Anhydrous ammonia is popular because it’s typically more economical than other nitrogen fertilizers.
“It’s a dangerous product, no doubt about it, but if it’s handled properly, there’s basically nothing that will make crops better and a cheaper method than anhydrous ammonia, especially corn,” says Jim Anderson, co-owner of Anderson Farms of Belgrade.
Department inspectors look at whether the site is secure and fenced, whether the valves are closed and locked, whether the tanks are protected from traffic and whether they’re rusty. Inspectors look at everything from the mechanical parts of the tank to hoses to whether identifying signs are cracked or faded.
Owners are directed to fix any immediate hazards. If the problem requires time to correct, the owner is given a deadline.

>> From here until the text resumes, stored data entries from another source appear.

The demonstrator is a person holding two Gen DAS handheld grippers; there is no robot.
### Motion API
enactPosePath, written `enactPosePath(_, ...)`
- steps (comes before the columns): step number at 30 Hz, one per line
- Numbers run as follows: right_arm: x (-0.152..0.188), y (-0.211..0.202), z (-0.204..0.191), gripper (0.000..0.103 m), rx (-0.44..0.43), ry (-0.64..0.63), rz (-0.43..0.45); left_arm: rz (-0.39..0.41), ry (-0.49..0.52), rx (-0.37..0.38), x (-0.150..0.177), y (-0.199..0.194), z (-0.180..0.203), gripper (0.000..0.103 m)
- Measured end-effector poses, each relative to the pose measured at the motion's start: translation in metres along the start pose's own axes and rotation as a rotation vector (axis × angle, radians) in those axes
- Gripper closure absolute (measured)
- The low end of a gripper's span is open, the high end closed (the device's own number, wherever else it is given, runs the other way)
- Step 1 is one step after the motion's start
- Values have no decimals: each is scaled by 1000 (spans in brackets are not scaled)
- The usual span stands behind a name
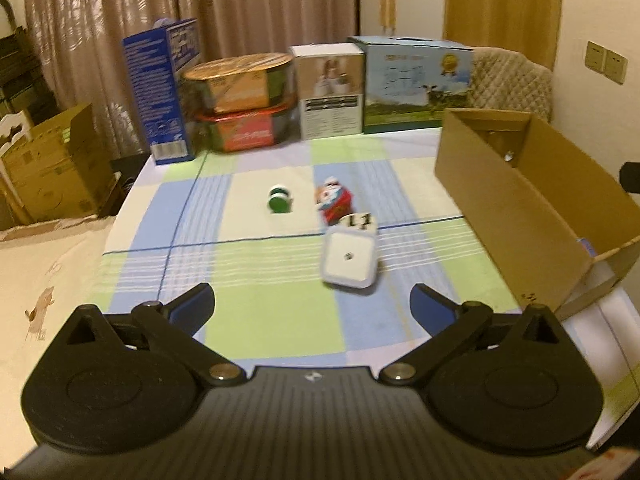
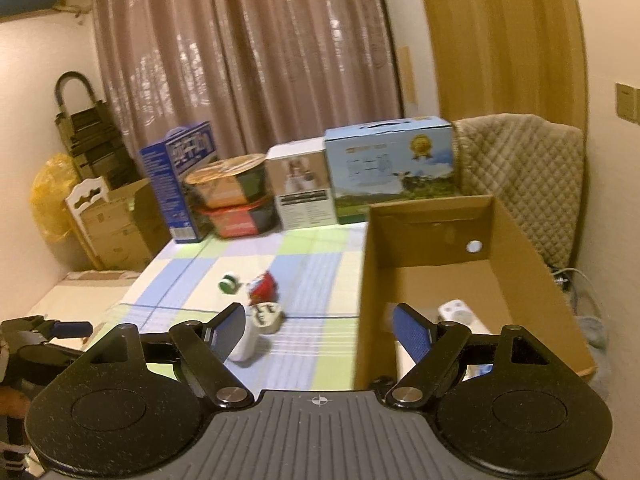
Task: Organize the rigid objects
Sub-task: 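Move both open grippers back toward the night light and plug, then grasp the white square night light with the left gripper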
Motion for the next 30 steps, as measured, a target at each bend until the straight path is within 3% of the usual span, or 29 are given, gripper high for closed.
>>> enactPosePath(11, 6, 33, -45, 25, -60, -33, -12, -23, -7, 24, 14, 24, -29, 1)
enactPosePath(22, 21, 85, -68, 26, -23, -39, -37, -34, 0, 94, 17, 64, -34, 1)
enactPosePath(24, 24, 98, -68, 28, -26, -28, -50, -36, 9, 105, 18, 74, -32, 1)
enactPosePath(26, 29, 110, -69, 37, -19, -34, -61, -35, 26, 114, 20, 84, -30, 1)
enactPosePath(30, 36, 133, -65, 39, 1, -40, -80, -35, 43, 155, 21, 105, -25, 1)
Point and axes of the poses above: each gripper's, at about its wrist camera, not at the fingertips, and y roughly the way its jaws point, z to its right, x to its underside, the point moved 5 cm from there along y, roughly the way its jaws point, and after that the axes turned 12 degrees about -y, right-handed, at the moved point
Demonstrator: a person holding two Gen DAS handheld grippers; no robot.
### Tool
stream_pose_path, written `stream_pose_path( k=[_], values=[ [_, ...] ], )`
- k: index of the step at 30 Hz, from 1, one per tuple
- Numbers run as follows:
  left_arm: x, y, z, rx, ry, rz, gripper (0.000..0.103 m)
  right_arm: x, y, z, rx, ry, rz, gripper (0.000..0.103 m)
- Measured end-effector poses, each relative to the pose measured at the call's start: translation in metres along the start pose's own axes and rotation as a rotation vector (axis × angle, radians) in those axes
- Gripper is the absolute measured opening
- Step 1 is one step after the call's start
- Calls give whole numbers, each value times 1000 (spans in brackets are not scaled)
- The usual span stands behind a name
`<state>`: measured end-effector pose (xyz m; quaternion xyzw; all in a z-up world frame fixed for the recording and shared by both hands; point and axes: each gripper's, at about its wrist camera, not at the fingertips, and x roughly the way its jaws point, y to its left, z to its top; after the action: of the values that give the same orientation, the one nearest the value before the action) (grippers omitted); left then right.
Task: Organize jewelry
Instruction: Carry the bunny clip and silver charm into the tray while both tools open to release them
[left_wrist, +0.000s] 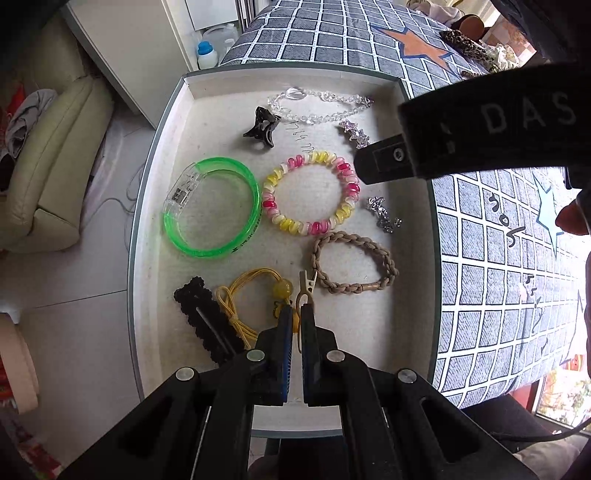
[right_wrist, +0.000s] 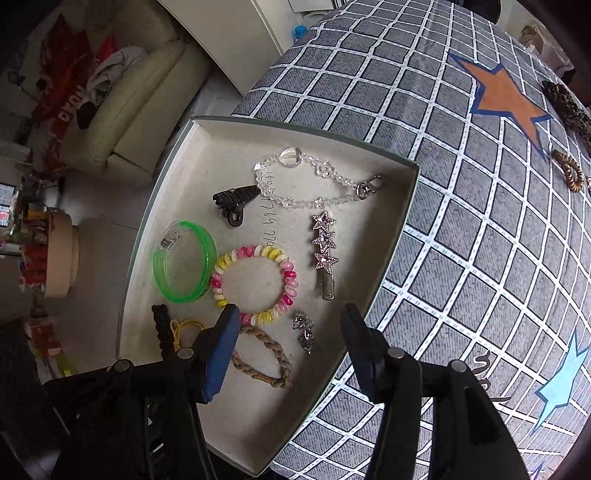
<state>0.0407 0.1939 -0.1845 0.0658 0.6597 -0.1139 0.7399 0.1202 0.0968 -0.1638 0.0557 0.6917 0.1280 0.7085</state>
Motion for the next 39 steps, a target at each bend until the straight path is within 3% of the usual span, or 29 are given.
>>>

The agriculture department’s goal is to visit each site every three years. A few years ago, the site inspections were occurring less frequently, Spitzmueller says.
“What we found is if we got to sites less frequently, we saw less compliance,” he says.
The 2011 Legislature provided a one-time appropriation to increase the frequency of inspections. The department hired two additional inspectors and hopes that by June, every site in the state will have been inspected within the last three years, Spitzmueller says.
The department also is looking into creating a third-party inspection program, an idea welcomed by many in the industry. Owners would hire independent auditors to inspect their facilities and tell them how they’re operating.